Prior to last week’s premiere, I had the opportunity to talk again with Martha about her plans to help bring optimistic and uplifting drama back to television.
JWK: Touched by an Angel left the air in 2003. You’re two-pilot movie for Signed, Sealed, Delivered was a big success and now you’re suddenly back in the series game. How’s it feel?
MARTHA WILLIAMSON: The challenge of a weekly series, of course, is just that there is no time to take a breath. You just keep working. The farther along you get the more shows you’re juggling at one time. When I was doing Touched by an Angel, it was much more an anthology. It was sort of like writing a pilot every week because you didn’t have to grow the relationships of the angels. They weren’t going to be getting married or falling in love or having babies — all the usual twists and turns that you find. So, they were more separate entities, each episode.
Now, we have arcs for our main characters and I’ve never done that before. I think the closest I came was sort of sometimes in sitcom, when I was (writing for) Facts of Life. But I’m enjoying it because it really is an opportunity to start exploring relationships. We don’t just explore the nature of love but what is love about?…We’re building this little family of people. They are in many ways average American heroes. They don’t have exciting jobs that get everyone’s attention. They don’t make a lot of money. They’re not autopsying anything. But they are committed to doing the best work they can and doing a job well done — which is an old-fashioned concept.
JWK: These days in television, you tend to portray your cops, lawyers, doctors and people in politics and/or the media. Not too many shows depict people outside of those professions. Your heroes in this show are working for the post office which is about as unflashy as you can get. You don’t see people who would be described as “ordinary people” on television too much anymore.
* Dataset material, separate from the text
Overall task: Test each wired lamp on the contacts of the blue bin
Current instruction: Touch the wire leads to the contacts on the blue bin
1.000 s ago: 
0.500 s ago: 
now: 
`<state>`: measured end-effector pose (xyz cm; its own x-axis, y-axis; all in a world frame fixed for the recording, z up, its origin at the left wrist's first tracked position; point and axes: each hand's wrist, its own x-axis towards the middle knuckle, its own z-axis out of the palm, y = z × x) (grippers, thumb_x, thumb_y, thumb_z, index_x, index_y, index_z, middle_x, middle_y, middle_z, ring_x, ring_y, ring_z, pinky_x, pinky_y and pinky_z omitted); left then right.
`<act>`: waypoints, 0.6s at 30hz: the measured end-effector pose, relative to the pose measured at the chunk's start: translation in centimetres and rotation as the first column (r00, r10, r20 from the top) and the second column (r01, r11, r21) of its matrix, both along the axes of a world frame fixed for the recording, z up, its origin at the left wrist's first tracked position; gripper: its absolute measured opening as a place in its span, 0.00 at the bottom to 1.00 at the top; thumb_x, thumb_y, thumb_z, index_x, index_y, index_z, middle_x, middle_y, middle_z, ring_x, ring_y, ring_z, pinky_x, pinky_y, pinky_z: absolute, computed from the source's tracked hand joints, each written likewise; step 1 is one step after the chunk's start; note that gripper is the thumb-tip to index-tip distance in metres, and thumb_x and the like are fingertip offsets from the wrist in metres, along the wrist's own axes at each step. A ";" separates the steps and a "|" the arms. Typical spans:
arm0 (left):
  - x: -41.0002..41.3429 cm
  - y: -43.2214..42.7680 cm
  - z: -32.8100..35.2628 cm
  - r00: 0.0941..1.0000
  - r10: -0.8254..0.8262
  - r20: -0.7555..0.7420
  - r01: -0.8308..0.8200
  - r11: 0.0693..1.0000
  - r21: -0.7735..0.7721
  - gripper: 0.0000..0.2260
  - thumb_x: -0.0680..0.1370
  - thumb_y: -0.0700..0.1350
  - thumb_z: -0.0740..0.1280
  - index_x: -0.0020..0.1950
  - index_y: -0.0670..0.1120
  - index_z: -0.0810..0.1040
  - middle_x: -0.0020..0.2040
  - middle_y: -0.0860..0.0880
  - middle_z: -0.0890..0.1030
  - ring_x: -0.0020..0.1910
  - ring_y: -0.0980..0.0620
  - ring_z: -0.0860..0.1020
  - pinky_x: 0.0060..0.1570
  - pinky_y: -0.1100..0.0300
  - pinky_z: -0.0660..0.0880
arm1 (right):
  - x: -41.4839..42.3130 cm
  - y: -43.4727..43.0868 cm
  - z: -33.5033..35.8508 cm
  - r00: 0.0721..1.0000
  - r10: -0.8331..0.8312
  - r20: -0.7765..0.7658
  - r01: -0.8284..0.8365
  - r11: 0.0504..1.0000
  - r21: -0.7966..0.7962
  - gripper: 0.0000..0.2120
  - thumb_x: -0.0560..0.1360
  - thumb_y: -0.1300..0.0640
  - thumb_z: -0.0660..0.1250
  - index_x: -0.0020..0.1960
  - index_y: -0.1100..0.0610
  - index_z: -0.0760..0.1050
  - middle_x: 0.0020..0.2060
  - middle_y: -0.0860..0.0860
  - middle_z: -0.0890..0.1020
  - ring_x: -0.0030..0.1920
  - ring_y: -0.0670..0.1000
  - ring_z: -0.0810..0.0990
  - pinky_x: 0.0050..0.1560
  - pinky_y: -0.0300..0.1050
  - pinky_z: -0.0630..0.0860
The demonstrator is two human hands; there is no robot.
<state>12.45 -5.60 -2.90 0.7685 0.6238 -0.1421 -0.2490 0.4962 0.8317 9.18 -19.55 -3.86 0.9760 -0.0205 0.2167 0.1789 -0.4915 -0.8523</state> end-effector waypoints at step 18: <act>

MW: The extraordinary ordinary person. That combined with the challenge of bringing the best of the 20th century into the 21st century and finding something good to embrace about the newest technologies — to use them for good and not to destroy somebody but to try to encourage somebody (and) to help other people. Those are good messages. And also we try to be funny. I got started in comedy. I love to use humor in a show which is something we didn’t do quite so much on Touched.
JWK: Your dialogue is very witty.
MW: Thank you, very much. I love that. I think that’s the best time I have in the writing experience of this show is when I start laughing when I write. (It’s fun to) watch people be generous and goodhearted but also smart. I feel sometimes we hear “Hallmark” and we think it’s romantic and it’s Christmas — and to realize that there are messages to get across that have yet to be explored by Hallmark and they are open to it. (This Sunday we have) an Afghanistan episode, for example. That they (Hallmark) were willing so early in the series to start asking some difficult questions was very indicative of the fact that they are really supportive of a show that can be fun and witty and smart and heartfelt without being sappy.
JWK: So, the characters can be smart without being mean.
MW: Yes.
JWK: Do you think that given the current concerns over the NSA and email privacy, that letter writing delivered via old-fashioned snail mail is experiencing a bit of a comeback — and that your show might be more timely because of that?
MW: I’m certain of it. I find that I have started to receive more handwritten letters. When you see a handwritten envelope addressed to you in your packet of mail when you get your mail out of the mailbox — when you see a personal letter waiting for you — it’s exciting. It touches you. You say “Oh, somebody really thought of me and didn’t just slap a mailing label across an envelope. Somebody wrote something to me.”
I read the letters my parents wrote to me. I have letters from college friends and high school friends that I’ve saved over the years that I read and reread. I’ve discovered that some people now — beyond writing thank you notes — are just writing personal letters again.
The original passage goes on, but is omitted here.